#### Goal of the exercise:
Show all lines of the listing that hold the word "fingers".

#### Input material:
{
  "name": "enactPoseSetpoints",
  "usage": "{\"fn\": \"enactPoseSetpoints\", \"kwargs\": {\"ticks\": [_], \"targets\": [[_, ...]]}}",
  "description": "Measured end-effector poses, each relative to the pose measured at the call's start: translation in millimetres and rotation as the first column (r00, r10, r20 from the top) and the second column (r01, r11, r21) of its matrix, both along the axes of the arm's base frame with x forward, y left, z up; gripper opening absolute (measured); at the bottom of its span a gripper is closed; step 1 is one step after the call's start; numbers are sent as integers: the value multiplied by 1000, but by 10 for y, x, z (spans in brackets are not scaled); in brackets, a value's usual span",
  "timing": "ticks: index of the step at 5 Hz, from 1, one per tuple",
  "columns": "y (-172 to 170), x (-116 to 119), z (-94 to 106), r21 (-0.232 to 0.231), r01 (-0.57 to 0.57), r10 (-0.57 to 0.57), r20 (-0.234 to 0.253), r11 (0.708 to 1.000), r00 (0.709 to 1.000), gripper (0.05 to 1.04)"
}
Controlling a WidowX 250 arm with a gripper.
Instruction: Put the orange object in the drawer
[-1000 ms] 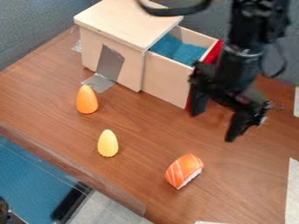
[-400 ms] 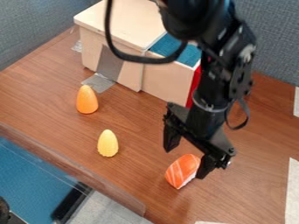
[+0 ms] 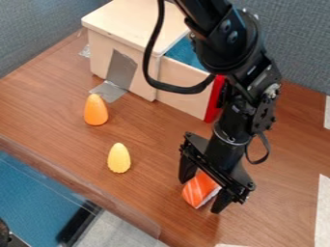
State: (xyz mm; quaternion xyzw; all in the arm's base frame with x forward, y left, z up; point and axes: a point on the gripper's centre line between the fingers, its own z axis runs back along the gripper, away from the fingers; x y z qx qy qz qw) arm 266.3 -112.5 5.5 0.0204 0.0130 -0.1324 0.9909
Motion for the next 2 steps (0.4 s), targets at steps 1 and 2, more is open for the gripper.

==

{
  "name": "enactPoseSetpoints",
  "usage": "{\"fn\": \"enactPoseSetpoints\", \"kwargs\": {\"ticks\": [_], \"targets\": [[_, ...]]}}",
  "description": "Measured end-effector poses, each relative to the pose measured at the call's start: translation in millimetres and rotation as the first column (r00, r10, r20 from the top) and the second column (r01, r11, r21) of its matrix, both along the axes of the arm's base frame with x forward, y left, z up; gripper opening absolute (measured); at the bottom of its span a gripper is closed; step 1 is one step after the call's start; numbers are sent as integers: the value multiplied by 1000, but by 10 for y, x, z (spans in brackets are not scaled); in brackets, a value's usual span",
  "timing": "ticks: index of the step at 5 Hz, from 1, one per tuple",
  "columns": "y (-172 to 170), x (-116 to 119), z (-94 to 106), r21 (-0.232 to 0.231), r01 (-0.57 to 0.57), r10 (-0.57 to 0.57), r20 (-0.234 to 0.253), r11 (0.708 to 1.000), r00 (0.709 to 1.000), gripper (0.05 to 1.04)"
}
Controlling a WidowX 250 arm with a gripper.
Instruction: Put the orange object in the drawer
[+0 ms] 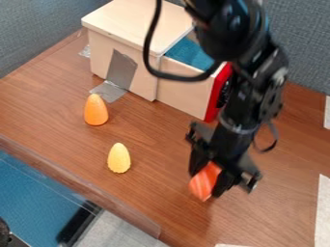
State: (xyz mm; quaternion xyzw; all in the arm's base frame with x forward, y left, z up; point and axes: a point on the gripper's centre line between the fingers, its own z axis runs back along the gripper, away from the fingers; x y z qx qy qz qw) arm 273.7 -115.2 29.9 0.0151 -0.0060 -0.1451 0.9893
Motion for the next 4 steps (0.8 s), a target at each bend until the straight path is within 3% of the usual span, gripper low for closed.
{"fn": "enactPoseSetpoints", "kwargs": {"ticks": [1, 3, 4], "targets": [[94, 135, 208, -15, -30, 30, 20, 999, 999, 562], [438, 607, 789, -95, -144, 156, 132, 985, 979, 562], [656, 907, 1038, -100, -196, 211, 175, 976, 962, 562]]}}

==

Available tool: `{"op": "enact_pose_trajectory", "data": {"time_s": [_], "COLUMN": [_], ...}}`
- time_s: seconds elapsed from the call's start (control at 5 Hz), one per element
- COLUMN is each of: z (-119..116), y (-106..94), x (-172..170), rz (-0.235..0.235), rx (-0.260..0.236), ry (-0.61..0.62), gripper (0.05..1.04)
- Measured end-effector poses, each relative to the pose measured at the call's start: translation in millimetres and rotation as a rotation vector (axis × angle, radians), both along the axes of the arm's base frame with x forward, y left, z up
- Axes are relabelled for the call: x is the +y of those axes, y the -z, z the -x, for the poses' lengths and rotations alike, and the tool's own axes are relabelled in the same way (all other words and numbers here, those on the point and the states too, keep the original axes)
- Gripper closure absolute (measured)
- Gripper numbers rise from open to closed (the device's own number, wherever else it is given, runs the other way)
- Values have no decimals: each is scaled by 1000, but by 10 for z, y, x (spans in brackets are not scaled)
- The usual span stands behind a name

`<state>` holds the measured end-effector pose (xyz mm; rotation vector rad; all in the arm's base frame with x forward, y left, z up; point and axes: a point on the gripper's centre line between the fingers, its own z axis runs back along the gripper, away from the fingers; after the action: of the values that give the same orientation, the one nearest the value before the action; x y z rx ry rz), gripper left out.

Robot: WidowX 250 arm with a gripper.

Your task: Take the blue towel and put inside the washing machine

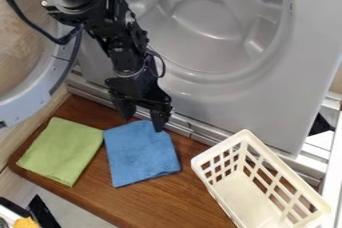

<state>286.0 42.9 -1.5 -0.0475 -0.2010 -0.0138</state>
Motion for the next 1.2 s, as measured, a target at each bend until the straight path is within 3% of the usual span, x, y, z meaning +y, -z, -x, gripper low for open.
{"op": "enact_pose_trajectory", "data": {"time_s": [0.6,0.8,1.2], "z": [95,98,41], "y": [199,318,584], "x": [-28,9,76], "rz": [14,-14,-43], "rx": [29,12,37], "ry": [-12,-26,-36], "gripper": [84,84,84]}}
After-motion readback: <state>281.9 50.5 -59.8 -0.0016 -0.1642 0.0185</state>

#### Response:
State: (xyz mm; quaternion xyzw; all in the arm's base frame with x forward, y left, z up; point and axes: a point on the gripper's centre line between the fingers, its own z axis runs back along the gripper, away from the fingers; x y z qx qy qz qw) arm 266.3 -112.5 5.5 0.0204 0.0130 -0.1324 0.9909
State: (xyz mm; quaternion xyzw; all in the arm's base frame with x forward, y left, z up; point and axes: a point on the gripper's centre line between the fingers, its own z axis runs back along the gripper, away from the fingers; x y z qx qy qz qw) arm 273.7 -115.2 29.9 0.0151 -0.0060 -0.1451 0.9893
`<state>` holds the measured end-effector pose (xyz mm; rotation vector rad; all in the arm's base frame with x forward, y left, z up; point and axes: a point on the gripper's centre line between the fingers, its own z axis runs back along the gripper, away from the fingers; after the action: of the values that give the same orientation, the one nearest the value before the action; x y z rx ry rz), gripper left out.

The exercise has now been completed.